## WORK INSTRUCTION
Search the entries below for "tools". Report each line where it occurs.

Entries taken from a collection
= = = =

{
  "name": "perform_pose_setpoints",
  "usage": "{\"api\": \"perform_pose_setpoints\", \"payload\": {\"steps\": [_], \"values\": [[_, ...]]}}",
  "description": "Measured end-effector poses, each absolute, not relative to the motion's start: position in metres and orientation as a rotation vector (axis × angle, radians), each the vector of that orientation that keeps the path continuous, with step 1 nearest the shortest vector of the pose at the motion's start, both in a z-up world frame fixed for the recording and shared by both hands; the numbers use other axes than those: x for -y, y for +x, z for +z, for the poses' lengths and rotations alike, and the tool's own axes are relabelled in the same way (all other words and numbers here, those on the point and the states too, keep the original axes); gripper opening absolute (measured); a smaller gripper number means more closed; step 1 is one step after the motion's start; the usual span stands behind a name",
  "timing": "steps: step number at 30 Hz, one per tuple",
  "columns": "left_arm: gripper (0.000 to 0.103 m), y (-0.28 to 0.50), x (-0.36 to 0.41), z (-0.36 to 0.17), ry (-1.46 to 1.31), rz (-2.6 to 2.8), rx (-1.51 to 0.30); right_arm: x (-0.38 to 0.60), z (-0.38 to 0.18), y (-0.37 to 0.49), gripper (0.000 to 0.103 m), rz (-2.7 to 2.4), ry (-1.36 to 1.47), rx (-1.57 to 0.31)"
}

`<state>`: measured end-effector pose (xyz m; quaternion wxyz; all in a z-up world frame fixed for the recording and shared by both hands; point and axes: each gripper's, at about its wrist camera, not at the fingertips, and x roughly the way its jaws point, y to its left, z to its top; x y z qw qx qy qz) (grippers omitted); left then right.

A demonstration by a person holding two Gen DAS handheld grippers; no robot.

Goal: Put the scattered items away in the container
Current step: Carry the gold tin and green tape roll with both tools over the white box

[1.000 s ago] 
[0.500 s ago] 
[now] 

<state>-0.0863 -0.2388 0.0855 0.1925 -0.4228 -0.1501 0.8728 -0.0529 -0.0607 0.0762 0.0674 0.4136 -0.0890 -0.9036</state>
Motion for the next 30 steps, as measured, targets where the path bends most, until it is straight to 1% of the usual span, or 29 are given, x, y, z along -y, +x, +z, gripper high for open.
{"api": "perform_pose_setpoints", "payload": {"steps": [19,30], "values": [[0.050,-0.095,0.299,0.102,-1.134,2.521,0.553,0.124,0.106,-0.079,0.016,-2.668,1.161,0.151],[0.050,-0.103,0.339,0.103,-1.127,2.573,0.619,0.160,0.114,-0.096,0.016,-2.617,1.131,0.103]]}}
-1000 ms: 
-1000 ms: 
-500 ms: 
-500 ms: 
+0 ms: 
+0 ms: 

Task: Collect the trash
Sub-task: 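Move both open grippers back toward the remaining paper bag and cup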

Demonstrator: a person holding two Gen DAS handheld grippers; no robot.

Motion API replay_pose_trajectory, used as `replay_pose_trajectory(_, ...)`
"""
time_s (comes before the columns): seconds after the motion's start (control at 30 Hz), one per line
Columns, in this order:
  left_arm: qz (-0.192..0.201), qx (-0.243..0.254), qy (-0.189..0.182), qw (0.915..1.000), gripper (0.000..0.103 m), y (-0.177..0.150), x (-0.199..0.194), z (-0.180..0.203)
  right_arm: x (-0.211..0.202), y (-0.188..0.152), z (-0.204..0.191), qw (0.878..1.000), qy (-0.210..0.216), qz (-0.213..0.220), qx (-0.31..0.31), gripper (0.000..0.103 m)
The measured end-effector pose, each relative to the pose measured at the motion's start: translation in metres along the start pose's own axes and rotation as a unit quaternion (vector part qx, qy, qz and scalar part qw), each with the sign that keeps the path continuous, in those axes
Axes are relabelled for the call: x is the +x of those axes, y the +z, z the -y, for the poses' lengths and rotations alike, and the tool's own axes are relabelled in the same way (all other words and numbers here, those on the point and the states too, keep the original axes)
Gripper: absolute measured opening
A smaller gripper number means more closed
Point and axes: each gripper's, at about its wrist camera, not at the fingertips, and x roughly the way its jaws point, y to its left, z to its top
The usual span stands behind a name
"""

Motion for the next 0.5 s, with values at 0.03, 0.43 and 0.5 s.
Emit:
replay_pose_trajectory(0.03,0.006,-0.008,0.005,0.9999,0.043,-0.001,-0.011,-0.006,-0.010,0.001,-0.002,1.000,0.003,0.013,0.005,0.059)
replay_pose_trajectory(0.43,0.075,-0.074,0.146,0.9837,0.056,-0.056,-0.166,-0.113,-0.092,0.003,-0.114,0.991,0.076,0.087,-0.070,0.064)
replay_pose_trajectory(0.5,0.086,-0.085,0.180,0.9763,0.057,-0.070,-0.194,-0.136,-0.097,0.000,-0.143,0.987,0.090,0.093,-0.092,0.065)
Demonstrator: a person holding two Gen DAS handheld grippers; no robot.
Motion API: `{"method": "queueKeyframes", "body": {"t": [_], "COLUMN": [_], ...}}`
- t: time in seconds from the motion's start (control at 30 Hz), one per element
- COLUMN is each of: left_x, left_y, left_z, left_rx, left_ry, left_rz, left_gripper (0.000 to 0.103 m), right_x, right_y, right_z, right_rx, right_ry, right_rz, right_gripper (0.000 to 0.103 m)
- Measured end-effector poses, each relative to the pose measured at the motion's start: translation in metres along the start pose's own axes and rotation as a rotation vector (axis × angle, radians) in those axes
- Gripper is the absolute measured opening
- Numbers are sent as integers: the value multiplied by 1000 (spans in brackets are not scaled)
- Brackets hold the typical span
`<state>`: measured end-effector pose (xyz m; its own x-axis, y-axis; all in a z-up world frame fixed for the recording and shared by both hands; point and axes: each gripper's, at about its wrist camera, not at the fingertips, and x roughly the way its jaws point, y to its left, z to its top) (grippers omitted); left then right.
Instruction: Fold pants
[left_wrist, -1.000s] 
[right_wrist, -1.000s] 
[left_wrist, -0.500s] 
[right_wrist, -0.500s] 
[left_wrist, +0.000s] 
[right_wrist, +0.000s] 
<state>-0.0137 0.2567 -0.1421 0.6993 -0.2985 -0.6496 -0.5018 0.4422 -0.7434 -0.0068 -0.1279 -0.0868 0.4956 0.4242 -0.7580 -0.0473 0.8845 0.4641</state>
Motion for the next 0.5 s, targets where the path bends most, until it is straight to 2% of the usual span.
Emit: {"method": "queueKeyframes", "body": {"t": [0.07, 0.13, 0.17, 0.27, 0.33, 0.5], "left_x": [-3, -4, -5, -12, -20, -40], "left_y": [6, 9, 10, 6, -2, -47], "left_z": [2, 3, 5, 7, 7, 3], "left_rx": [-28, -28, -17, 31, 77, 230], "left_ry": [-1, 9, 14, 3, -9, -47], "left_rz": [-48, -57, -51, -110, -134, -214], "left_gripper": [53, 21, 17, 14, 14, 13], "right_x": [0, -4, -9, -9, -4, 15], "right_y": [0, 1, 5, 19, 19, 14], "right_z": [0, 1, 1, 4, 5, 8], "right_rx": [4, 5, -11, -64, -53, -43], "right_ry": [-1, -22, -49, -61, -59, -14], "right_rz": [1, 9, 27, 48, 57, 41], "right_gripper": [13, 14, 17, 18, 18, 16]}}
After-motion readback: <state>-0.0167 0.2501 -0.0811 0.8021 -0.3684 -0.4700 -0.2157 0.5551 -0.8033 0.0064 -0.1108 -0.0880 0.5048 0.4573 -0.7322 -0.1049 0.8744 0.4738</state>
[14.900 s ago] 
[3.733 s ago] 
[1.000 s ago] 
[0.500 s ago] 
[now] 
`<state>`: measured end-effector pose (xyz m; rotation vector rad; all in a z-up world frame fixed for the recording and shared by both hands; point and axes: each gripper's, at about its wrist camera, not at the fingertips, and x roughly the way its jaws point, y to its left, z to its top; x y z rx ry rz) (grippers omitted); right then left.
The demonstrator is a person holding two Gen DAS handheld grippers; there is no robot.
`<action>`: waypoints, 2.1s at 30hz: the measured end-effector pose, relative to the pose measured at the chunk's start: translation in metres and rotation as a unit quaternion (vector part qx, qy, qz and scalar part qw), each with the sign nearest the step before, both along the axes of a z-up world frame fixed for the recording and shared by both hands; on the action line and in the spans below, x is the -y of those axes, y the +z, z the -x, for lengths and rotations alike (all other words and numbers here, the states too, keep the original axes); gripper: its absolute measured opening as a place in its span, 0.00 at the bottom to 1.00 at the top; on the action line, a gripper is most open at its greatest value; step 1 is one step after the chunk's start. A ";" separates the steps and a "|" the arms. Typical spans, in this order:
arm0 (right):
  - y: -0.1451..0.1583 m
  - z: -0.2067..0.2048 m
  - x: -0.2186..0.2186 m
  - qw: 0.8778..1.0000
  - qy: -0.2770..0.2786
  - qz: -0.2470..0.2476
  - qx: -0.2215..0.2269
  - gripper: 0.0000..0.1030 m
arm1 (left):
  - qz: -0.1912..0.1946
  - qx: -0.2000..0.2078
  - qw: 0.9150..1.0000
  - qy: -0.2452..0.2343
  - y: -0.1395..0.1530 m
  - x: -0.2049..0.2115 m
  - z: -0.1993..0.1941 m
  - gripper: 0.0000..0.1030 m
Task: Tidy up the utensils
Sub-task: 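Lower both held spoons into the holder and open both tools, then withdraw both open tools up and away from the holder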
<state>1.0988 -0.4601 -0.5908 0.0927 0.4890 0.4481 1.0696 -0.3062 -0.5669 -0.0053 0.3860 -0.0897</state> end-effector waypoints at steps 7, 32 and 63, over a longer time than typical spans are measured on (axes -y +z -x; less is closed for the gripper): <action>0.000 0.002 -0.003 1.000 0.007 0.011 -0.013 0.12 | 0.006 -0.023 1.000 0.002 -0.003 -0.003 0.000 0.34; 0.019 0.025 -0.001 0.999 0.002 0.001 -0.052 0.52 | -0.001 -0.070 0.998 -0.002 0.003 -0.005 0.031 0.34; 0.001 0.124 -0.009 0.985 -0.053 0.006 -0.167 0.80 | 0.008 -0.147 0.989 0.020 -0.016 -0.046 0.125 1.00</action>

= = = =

## SOLUTION FOR THIS PROBLEM
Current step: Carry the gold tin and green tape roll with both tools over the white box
Sub-task: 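Lower both held spoons into the holder and open both tools, then withdraw both open tools up and away from the holder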

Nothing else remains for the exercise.